▸ WHAT THE TASK ASKS
Go through the material below and copy each line exactly.

▸ GIVEN MATERIAL
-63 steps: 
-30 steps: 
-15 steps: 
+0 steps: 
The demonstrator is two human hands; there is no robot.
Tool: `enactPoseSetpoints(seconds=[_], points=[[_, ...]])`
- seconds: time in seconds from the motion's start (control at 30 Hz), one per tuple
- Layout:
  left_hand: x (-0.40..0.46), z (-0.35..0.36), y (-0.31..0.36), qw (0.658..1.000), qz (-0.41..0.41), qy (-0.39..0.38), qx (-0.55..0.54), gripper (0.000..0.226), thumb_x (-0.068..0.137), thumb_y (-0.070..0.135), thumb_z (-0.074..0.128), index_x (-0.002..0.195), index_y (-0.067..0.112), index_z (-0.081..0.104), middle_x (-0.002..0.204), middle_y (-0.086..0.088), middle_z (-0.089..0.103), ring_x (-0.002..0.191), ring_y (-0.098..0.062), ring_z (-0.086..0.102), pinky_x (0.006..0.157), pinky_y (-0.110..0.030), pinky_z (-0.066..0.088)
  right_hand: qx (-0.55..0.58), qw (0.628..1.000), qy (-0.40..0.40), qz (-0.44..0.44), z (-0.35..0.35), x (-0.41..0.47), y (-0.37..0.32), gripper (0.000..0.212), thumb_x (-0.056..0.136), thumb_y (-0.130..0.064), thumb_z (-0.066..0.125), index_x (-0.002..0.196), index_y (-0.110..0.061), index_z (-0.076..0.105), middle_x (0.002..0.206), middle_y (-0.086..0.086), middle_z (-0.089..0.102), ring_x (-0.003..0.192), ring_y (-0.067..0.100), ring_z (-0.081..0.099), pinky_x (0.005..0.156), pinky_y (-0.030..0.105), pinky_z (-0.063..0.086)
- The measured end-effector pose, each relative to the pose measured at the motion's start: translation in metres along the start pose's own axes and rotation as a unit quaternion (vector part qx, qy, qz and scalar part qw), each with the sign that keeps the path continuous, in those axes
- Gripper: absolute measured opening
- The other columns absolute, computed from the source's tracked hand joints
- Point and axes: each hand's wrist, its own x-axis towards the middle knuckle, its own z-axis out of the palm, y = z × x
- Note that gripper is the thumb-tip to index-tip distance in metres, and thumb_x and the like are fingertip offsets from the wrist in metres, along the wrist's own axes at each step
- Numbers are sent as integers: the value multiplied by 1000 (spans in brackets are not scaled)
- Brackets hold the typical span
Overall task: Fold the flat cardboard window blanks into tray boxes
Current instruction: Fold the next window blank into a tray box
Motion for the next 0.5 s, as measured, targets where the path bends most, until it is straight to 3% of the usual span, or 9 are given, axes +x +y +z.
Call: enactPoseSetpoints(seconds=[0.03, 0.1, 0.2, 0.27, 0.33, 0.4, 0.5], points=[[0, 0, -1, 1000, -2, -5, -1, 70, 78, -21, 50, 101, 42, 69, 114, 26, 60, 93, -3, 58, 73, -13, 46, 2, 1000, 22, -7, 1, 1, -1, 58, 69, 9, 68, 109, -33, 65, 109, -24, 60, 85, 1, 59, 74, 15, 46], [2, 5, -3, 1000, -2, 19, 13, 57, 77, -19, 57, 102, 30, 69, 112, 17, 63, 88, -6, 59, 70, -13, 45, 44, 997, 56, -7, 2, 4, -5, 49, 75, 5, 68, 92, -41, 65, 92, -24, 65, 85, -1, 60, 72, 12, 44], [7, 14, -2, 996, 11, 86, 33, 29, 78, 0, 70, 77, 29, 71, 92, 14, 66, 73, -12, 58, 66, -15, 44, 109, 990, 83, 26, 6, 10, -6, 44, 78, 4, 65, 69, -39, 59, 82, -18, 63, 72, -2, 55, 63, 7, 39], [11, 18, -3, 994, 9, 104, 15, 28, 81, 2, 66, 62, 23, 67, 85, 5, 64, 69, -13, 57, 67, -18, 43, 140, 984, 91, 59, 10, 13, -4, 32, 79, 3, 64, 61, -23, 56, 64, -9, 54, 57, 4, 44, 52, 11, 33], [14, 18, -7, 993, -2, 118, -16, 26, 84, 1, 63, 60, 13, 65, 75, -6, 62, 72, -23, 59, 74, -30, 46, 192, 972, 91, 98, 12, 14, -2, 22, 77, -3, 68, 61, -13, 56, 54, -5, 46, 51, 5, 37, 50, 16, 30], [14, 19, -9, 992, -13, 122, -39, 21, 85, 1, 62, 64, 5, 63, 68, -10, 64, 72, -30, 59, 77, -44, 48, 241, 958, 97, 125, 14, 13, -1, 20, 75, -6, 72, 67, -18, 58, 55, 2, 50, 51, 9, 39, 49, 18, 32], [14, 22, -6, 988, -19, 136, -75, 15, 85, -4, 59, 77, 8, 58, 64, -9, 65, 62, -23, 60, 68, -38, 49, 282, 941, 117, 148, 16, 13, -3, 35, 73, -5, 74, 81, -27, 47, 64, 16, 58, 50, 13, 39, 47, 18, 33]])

▸ ANSWER SECTION
-63 steps: 
-30 steps: 
-15 steps: 
+0 steps: 
The demonstrator is two human hands; there is no robot.
Tool: `enactPoseSetpoints(seconds=[_], points=[[_, ...]])`
- seconds: time in seconds from the motion's start (control at 30 Hz), one per tuple
- Layout:
  left_hand: x (-0.40..0.46), z (-0.35..0.36), y (-0.31..0.36), qw (0.658..1.000), qz (-0.41..0.41), qy (-0.39..0.38), qx (-0.55..0.54), gripper (0.000..0.226), thumb_x (-0.068..0.137), thumb_y (-0.070..0.135), thumb_z (-0.074..0.128), index_x (-0.002..0.195), index_y (-0.067..0.112), index_z (-0.081..0.104), middle_x (-0.002..0.204), middle_y (-0.086..0.088), middle_z (-0.089..0.103), ring_x (-0.002..0.191), ring_y (-0.098..0.062), ring_z (-0.086..0.102), pinky_x (0.006..0.157), pinky_y (-0.110..0.030), pinky_z (-0.066..0.088)
  right_hand: qx (-0.55..0.58), qw (0.628..1.000), qy (-0.40..0.40), qz (-0.44..0.44), z (-0.35..0.35), x (-0.41..0.47), y (-0.37..0.32), gripper (0.000..0.212), thumb_x (-0.056..0.136), thumb_y (-0.130..0.064), thumb_z (-0.066..0.125), index_x (-0.002..0.196), index_y (-0.110..0.061), index_z (-0.076..0.105), middle_x (0.002..0.206), middle_y (-0.086..0.086), middle_z (-0.089..0.102), ring_x (-0.003..0.192), ring_y (-0.067..0.100), ring_z (-0.081..0.099), pinky_x (0.005..0.156), pinky_y (-0.030..0.105), pinky_z (-0.063..0.086)
- The measured end-effector pose, each relative to the pose measured at the motion's start: translation in metres along the start pose's own axes and rotation as a unit quaternion (vector part qx, qy, qz and scalar part qw), each with the sign that keeps the path continuous, in those axes
- Gripper: absolute measured opening
- The other columns absolute, computed from the source's tracked hand joints
- Point and axes: each hand's wrist, its own x-axis towards the middle knuckle, its own z-axis out of the palm, y = z × x
- Note that gripper is the thumb-tip to index-tip distance in metres, and thumb_x and the like are fingertip offsets from the wrist in metres, along the wrist's own axes at each step
- Numbers are sent as integers: the value multiplied by 1000 (spans in brackets are not scaled)
- Brackets hold the typical span
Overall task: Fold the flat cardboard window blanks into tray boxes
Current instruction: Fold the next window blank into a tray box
Motion for the next 0.5 s, as measured, targets where the path bends most, until it is straight to 3% of the usual span, or 9 are given, axes +x +y +z.
Call: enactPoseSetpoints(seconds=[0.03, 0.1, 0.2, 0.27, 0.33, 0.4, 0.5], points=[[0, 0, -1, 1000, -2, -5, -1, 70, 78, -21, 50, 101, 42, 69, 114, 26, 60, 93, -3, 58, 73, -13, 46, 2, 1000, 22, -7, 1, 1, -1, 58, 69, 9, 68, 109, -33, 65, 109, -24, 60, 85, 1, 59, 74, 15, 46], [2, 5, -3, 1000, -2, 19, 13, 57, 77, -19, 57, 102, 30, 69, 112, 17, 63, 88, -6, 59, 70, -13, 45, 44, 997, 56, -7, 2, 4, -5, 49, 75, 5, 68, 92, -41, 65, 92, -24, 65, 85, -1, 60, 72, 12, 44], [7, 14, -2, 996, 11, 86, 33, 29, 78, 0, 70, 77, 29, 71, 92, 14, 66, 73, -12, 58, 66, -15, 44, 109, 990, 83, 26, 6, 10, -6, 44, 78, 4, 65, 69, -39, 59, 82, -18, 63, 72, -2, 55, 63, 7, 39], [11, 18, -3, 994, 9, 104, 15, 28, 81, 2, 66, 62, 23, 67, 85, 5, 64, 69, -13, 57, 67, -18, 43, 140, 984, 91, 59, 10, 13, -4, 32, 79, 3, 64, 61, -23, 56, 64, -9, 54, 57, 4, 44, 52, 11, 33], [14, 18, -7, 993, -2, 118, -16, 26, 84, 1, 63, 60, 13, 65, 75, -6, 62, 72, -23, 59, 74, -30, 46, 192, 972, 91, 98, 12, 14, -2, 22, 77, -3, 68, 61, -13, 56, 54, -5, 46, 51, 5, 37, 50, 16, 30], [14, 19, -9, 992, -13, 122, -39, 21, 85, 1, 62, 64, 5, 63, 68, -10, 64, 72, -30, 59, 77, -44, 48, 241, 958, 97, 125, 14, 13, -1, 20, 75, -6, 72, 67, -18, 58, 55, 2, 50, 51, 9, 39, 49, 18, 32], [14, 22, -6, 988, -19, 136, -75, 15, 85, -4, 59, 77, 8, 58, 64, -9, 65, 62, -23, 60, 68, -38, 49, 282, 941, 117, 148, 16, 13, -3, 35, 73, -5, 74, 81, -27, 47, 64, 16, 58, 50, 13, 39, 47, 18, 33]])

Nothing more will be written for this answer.